**WHAT YOU WILL DO**
Report each line from the listing that the string "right" appears in.

************

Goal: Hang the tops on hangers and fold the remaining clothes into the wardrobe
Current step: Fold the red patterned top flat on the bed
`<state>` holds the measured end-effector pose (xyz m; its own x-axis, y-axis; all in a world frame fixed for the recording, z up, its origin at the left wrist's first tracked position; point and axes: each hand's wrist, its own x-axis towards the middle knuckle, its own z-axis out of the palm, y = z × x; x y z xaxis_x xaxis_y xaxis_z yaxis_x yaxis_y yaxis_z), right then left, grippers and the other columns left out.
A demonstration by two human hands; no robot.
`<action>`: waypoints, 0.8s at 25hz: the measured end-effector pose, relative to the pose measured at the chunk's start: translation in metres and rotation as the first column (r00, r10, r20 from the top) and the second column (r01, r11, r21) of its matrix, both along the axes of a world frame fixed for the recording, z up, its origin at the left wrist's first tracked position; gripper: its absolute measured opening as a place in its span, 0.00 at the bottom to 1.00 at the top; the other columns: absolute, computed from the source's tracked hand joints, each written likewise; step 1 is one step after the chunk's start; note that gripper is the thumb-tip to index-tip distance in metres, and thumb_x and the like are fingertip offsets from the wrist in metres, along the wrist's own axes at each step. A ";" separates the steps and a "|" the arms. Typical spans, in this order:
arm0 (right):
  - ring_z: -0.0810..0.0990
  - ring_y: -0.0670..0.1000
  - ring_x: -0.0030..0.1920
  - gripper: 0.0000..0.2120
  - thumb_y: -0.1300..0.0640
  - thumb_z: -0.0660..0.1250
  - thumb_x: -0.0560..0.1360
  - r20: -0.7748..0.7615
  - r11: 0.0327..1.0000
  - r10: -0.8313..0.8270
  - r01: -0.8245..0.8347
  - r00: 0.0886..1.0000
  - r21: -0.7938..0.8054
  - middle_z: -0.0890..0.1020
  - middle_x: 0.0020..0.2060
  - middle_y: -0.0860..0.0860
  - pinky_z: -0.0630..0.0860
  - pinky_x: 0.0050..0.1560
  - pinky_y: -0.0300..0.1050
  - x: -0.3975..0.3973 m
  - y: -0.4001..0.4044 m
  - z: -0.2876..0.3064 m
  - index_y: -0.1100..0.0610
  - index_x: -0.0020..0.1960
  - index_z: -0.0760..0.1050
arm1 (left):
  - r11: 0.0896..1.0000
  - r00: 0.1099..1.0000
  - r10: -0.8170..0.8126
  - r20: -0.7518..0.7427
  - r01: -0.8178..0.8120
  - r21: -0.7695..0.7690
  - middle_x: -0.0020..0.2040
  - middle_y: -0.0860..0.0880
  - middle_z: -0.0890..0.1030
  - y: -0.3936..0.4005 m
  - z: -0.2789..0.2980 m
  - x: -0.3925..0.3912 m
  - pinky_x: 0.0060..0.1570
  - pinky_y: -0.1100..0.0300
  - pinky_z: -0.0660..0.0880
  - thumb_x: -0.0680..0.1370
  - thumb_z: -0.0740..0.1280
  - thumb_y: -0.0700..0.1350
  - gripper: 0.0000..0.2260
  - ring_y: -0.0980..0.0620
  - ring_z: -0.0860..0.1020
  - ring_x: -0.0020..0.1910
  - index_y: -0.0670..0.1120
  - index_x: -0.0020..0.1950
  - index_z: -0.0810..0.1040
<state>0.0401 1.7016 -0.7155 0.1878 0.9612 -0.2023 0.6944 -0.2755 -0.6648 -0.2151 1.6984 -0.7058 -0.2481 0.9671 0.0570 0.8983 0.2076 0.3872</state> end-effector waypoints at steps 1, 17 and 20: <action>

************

**RESPONSE TO THIS EXERCISE**
`<state>` holds the measured end-effector pose (xyz m; its own x-axis, y-axis; all in a world frame fixed for the recording, z up, its origin at the left wrist's first tracked position; point and axes: each hand's wrist, its own x-axis towards the middle knuckle, its own z-axis out of the palm, y = z × x; x y z xaxis_x xaxis_y xaxis_z yaxis_x yaxis_y yaxis_z), right then left, grippers and the other columns left out.
arm0 (right):

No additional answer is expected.